En ayant avancé de ce côté nous sommes plus efficaces, mais la place prise par le courant comportementaliste pour disqualifier les psychanalystes ressentis sans doute aussi par certains comme des rivaux, est encore très forte dans un clivage qui ne devrait pas exister entre les acteurs des efforts éducatifs, pédagogiques et psychopédagogiques, et les psychanalystes qui essaient d’instaurer ou restaurer, dans le transfert et le travail avec les parents, les ratés de la première communication qui semblent à l’origine des spirales anti-développementales depuis le prénatal, quelles que soient les composantes génétiques ou traumatiques de ce que nous appelons la prédisposition. La recherche que nous poursuivons dans le Réseau Recherche Inserm sur les Pratiques Psychothérapiques nous amène à confronter beaucoup d’observations très détaillées des processus engagés, confirmant les apports de la psychanalyse qui incluent la prise en compte des formations toute premières du moi, y compris donc celles du moi corporel et qui ne sont étrangères ni à la théorie des pulsions, ni à la théorie des relations d’objet. Nous sommes amenés, grâce à ces psychopathologies, à préciser certains mécanismes introjectifs précoces des capacités de contenance pulsionnelle et émotionnelle.

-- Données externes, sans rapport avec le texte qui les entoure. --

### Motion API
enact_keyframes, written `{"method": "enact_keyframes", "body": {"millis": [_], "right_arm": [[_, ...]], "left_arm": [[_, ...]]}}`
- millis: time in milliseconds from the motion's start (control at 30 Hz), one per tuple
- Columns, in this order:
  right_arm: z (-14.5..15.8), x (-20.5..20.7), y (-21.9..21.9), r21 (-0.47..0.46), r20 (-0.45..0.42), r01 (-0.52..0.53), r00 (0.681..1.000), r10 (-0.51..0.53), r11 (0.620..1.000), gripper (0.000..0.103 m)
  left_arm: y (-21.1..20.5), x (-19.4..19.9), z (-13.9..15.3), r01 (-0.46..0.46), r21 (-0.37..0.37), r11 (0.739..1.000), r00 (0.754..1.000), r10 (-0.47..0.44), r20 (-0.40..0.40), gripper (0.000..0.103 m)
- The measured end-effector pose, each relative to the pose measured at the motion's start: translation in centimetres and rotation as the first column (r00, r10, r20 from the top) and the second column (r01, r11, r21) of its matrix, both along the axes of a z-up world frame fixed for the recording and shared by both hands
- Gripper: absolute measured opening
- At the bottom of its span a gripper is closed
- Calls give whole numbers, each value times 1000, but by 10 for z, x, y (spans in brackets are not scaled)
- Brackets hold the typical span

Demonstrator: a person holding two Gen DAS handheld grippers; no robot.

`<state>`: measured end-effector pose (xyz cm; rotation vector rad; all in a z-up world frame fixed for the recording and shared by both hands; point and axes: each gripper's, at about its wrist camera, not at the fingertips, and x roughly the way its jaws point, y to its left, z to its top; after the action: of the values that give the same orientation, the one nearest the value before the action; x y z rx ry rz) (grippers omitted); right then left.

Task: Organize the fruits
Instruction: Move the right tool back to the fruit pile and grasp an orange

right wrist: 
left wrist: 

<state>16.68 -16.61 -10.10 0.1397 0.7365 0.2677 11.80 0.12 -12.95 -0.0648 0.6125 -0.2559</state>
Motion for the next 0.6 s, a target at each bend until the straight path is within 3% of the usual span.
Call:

[1] Au sein de l’hôpital Sainte-Anne à Paris, l’hôpital Henri Rousselle a été créé en 1927 dans la perspective d’assurer la prévention et le traitement des patients hors internement. La consultation de guidance infanto-juvénile crée et dirigée par Pierre Mâle en 1947 avec Alice Doumic a permis  de nombreux échanges entre psychanalystes. Pierre Bourdier, après avoir été l’assistant de Pierre Mâle, a été nommé à la Direction de la consultation, perpétuant des échanges scientifiques à partir de la clinique de l’enfant et de l’adolescent.